WORK REQUEST: Please transcribe the data below in full, word for word, without the images.
───── INFORMATION SUPPLIED
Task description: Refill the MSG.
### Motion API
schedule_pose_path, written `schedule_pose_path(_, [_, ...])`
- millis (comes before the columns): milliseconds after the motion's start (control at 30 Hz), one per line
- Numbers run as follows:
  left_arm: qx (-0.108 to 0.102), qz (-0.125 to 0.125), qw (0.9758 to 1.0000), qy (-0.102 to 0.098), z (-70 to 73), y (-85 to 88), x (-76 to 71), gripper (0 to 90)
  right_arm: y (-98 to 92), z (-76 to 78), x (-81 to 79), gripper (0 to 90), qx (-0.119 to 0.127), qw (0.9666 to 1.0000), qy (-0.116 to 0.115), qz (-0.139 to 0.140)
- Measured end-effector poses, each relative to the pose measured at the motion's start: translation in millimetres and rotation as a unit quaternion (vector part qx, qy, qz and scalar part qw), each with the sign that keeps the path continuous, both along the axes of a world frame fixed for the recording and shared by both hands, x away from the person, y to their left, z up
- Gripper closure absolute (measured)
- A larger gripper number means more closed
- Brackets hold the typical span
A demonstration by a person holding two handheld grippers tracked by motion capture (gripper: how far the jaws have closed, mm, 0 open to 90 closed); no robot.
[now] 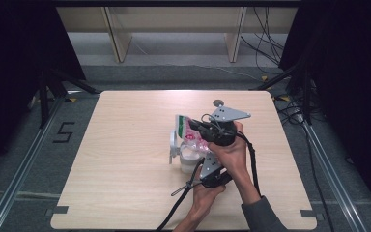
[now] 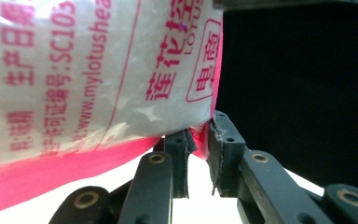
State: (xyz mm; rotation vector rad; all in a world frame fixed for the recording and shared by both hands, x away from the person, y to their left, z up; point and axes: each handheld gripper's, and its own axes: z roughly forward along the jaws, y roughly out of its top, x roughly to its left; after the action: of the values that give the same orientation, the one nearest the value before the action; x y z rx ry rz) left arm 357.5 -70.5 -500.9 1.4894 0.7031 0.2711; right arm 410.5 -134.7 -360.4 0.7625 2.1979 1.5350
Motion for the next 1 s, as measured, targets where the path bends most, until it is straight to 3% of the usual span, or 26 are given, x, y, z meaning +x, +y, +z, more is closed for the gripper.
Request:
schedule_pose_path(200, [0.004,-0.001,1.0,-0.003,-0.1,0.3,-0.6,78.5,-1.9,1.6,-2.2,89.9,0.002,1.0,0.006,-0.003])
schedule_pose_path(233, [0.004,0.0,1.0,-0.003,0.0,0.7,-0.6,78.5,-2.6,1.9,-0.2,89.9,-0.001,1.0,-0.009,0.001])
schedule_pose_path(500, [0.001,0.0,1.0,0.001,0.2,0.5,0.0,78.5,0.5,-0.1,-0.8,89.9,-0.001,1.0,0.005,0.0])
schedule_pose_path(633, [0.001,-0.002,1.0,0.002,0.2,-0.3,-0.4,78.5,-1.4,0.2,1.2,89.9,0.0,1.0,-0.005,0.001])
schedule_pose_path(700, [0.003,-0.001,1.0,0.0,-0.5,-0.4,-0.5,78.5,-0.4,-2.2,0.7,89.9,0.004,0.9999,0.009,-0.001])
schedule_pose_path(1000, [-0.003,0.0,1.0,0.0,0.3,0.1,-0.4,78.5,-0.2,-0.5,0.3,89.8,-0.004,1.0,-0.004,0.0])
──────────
RESULT FOR THIS EXERCISE:
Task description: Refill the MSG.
### Motion API
schedule_pose_path, written `schedule_pose_path(_, [_, ...])`
- millis (comes before the columns): milliseconds after the motion's start (control at 30 Hz), one per line
- Numbers run as follows:
  left_arm: qx (-0.108 to 0.102), qz (-0.125 to 0.125), qw (0.9758 to 1.0000), qy (-0.102 to 0.098), z (-70 to 73), y (-85 to 88), x (-76 to 71), gripper (0 to 90)
  right_arm: y (-98 to 92), z (-76 to 78), x (-81 to 79), gripper (0 to 90), qx (-0.119 to 0.127), qw (0.9666 to 1.0000), qy (-0.116 to 0.115), qz (-0.139 to 0.140)
- Measured end-effector poses, each relative to the pose measured at the motion's start: translation in millimetres and rotation as a unit quaternion (vector part qx, qy, qz and scalar part qw), each with the sign that keeps the path continuous, both along the axes of a world frame fixed for the recording and shared by both hands, x away from the person, y to their left, z up
- Gripper closure absolute (measured)
- A larger gripper number means more closed
- Brackets hold the typical span
A demonstration by a person holding two handheld grippers tracked by motion capture (gripper: how far the jaws have closed, mm, 0 open to 90 closed); no robot.
[now] 
[now] 
State: (xyz mm; rotation vector rad; all in a world frame fixed for the recording and shared by both hands, x away from the person, y to their left, z up; point and axes: each handheld gripper's, and its own axes: z roughly forward along the jaws, y roughly out of its top, x roughly to its left; after the action: of the values that give the same orientation, the one nearest the value before the action; x y z rx ry rz) left arm 357.5 -70.5 -500.9 1.4894 0.7031 0.2711; right arm 410.5 -134.7 -360.4 0.7625 2.1979 1.5350
Motion for the next 1 s, as measured, targets where the path bends most, until it is straight to 3% of the usual span, or 26 are given, x, y, z meaning +x, +y, +z, more is closed for the gripper.
Request:
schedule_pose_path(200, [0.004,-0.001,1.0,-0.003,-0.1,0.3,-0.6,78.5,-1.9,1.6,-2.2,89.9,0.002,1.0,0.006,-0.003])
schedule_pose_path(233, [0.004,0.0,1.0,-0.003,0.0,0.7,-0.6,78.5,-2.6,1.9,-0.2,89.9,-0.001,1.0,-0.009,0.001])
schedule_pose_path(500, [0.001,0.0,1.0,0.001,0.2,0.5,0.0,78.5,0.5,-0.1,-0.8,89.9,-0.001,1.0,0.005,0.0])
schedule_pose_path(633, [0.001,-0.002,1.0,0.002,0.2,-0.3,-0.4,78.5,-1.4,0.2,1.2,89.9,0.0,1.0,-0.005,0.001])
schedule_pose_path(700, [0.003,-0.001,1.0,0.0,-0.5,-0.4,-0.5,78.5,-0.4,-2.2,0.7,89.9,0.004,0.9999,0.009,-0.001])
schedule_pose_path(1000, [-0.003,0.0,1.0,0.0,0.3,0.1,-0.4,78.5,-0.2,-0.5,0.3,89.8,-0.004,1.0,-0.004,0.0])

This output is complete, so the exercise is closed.